Phase separation and water channels in graft-type polymer electrolyte membranes for hydrogen fuel cell

Microstructural complexity in graft-type polymer electrolyte membranes upon operating conditions is still challenging for examination. Here, the phase separation and water channels of poly(styrene sulfonic acid) (PSSA)-grafted poly(ethylene-co-tetrafluoroethylene) (ETFE) polymer electrolyte membranes (ETFE-PEMs) are characterized by a newly applying method based on electron density fluctuation, F, in the small angle X-ray scattering (SAXS) profiles. The ETFE-PEMs exhibit an increase in phase separation in the ion exchange capacity of 0–0.7 mmol/g as qualitatively determined by the increase in the SAXS invariant. The increase in the SAXS invariant is attributed to the evolution of the newly separated phase between the surfaces of crystalline ETFE backbones and the side chains of PSSA grafts. This phase separation allows the formation of water channels upon low relative humidity (RH).
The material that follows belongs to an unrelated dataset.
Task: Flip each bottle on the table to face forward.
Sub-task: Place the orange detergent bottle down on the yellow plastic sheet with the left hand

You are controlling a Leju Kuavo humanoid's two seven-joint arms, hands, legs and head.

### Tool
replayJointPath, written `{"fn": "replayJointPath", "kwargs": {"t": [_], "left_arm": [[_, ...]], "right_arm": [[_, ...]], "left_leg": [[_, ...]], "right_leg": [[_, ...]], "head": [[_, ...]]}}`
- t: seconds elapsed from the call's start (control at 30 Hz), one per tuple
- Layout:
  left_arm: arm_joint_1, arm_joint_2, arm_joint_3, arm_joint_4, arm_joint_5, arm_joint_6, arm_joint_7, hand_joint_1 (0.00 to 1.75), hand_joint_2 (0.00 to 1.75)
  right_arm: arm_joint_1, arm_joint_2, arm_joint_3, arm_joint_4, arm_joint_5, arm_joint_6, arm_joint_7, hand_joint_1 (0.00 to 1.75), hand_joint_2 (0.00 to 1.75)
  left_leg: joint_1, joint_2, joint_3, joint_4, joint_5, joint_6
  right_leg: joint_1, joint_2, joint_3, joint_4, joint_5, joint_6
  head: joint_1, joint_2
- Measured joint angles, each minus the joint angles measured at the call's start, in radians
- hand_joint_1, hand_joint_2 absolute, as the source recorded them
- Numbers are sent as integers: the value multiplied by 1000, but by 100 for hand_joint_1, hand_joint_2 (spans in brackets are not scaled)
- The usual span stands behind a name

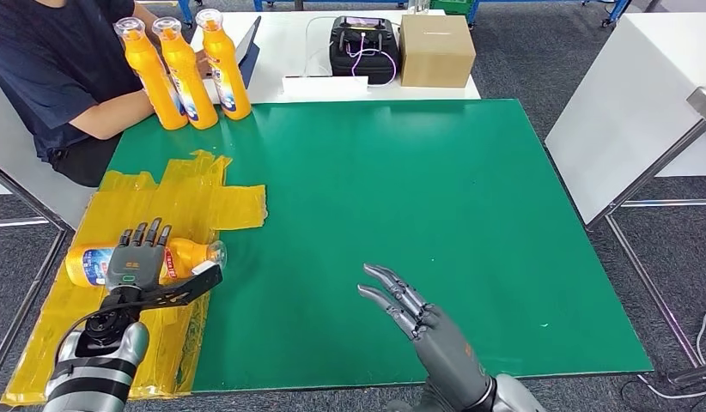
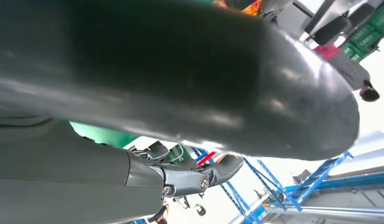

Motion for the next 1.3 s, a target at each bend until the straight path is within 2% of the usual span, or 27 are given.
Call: {"fn": "replayJointPath", "kwargs": {"t": [0.1,0.23,0.33,0.4,0.47,0.57,0.67,0.73,0.83,1.13,1.3], "left_arm": [[33,2,0,-45,17,-1,-12,0,175],[56,4,0,-85,23,-1,-17,0,0],[81,3,0,-121,99,25,-60,0,0],[136,-21,6,-204,285,52,-152,0,0],[224,-76,18,-342,549,44,-268,0,0],[388,-182,20,-586,937,-61,-407,0,0],[533,-256,4,-788,1155,-173,-509,0,0],[598,-288,-5,-876,1185,-197,-541,0,0],[646,-316,-10,-948,1190,-207,-552,0,0],[679,-344,-10,-1016,1213,-236,-567,0,0],[732,-356,-65,-1037,1255,-315,-651,0,0]], "right_arm": [[-1,2,2,6,0,2,0,0,0],[-1,3,4,8,0,2,0,0,0],[6,8,4,10,2,-6,-3,0,0],[30,21,2,10,4,-37,-6,0,0],[68,43,1,10,16,-105,-8,0,0],[115,74,8,7,19,-188,-11,0,0],[136,91,23,13,-3,-199,-10,0,0],[139,99,30,21,-7,-204,-12,0,0],[140,106,35,29,-10,-211,-17,0,0],[142,115,39,40,-27,-208,-26,0,0],[138,143,41,67,-98,-175,-66,0,0]], "left_leg": [[0,-1,0,0,0,0],[0,-2,-1,0,0,0],[0,-1,-1,0,0,0],[0,-1,-1,0,0,0],[-1,-1,-2,0,-1,0],[-2,1,-5,0,-3,1],[-3,2,-5,0,-4,2],[-3,0,-4,0,-5,2],[-3,-2,-3,0,-5,2],[-2,-2,0,0,-2,1],[-2,-2,-1,0,-2,2]], "right_leg": [[0,0,0,0,0,0],[0,0,0,0,0,0],[0,0,0,0,0,0],[0,0,-1,0,0,0],[-2,0,-2,0,-1,0],[-3,2,-5,0,-1,0],[-4,3,-7,-1,-3,2],[-4,2,-11,-1,-4,2],[-3,0,-13,-1,-5,1],[-3,0,-1,0,-4,1],[-3,0,-1,0,-4,1]], "head": [[0,0],[0,0],[0,0],[0,0],[0,0],[0,0],[0,0],[0,0],[0,0],[0,0],[0,0]]}}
The ionic-domain spacing is around 1.52 nm at dry condition and then increases to 1.69 nm at low RH of 10%, reflecting the ion-water aggregation to make larger aggregate size. At 30% relative humidity, the highly ordered lamellar proton-conducting nanochannels (water channels) are formed in the membrane, which correspond to the dramatic increase in proton conductivity. It is interesting to note that these conducting nanochannels remain unchanged upon 30–70% RH. Also, in this range of RH the similar signatures in the pair distribution function suggests that the molecular packing and local structures are highly similar. Above features of phase separation and water channels can elucidate important characteristics of the ETFE-PEMs, especially the high proton conductivity at low RH.